Les entreprises martiniquaises du BTP ne vont généralement pas bien.
Elles sont pour beaucoup trop endettées, elles n’ont généralement pas de carnet de commande suffisant, elles voient la pyramide des âges de leur force de travail se déformer dangereusement avec un manque dramatique de jeunes salariés et elles ont encore trop peu de visibilité sur la date de sortie des affaires.
A ces difficultés aux causes exogènes, viennent se greffer des problématiques qui appartiennent aux acteurs du secteur eux mêmes puisque par exemple, les offres de prix appartiennent aux acteurs et la possibilité d’agir plus collectivement pour peser ne dépend que d’eux.
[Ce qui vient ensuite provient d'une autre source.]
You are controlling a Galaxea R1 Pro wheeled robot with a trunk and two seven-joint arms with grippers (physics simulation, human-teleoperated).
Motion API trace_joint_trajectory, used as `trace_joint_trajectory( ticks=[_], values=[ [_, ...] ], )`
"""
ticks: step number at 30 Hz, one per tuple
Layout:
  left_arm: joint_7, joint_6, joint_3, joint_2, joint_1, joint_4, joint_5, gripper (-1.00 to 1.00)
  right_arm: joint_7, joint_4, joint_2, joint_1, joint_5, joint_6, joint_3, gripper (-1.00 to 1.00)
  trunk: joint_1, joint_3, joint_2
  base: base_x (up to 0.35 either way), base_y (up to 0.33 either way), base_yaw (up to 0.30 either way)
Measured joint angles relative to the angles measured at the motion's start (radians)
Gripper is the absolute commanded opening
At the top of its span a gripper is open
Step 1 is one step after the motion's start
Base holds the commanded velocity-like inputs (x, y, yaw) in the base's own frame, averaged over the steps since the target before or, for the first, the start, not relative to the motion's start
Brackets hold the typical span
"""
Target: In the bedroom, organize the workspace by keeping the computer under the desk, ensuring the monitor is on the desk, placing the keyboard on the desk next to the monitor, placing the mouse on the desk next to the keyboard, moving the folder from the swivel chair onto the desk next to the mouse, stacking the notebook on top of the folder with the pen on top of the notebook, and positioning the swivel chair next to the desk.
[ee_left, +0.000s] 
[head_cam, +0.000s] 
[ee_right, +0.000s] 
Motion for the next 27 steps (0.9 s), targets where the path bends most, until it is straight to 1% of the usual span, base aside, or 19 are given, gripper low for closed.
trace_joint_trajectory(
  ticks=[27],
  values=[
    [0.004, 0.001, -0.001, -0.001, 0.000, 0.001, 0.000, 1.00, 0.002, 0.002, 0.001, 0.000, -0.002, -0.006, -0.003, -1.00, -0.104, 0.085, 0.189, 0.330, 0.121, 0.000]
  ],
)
On parle de plus en plus de relance du BTP dans les mois à venir. Pour les entreprises qui seront encore en vie quand cela arrivera (il faut le souhaiter sans aucune réserve), il s’agira de ne pas se retrouver dans la même situation qui a conduit inexorablement à la crise prolongée et sévère que ce secteur vit.
Une entreprise peut être en cessation de paiement pour de multiples raisons. Elle peut n’avoir aucune rentabilité avec beaucoup de chantiers en cours de réalisation et un chiffre d’affaires conséquent. Elle peut aussi avoir une rentabilité correcte, mais se retrouver après épuisement des facilités bancaires et autres crédits fournisseurs, dans l’impossibilité de payer les salaires, les charges sociales et fiscales, les biens et services nécessaires à la réalisations des chantiers, si elle n’est pas payée dans les délais par ses clients.
Dans les deux cas l’entreprise sera en grande difficulté et va risquer la disparition si des actions correctives ne sont pas mises en œuvre rapidement.
Pour une relance du BTP martiniquais solide et durable il faudra donc que les parties prenantes règlent au préalable et au plus vite :
– la question des délais de paiement à rallonge pour trop d’acteurs-clé de la commande publique,
– les niveaux de prix dans le domaine du logement social, construction neuve et réhabilitation/ confortement du parc. Parler de délais de paiement très rapides pour les bailleurs sociaux ne résoudra rien.
Des solutions pragmatiques existent, et elles demandent que toutes parties acceptent le jeu de transparence et de la responsabilité collective. Seul le courage d’affronter de front les vieux démons qui minent depuis trop longtemps ce secteur permettra le retour d’un BTP martiniquais viable et fort, capable de satisfaire tous ses besoins avec des entreprises locales à nouveau très performantes, dont bien entendu les « majors » domiciliés ici depuis plusieurs décennies au travers de filiales bien intégrées, et qui ont des pratiques sociales internes et RSE très progressistes.
Nos entreprises peinent à trouver de jeunes salariés motivés, les maîtres d’ouvrages commencent à peiner à trouver des entreprises pour répondre à leurs appels d’offres. Il est grand temps de stopper le massacre.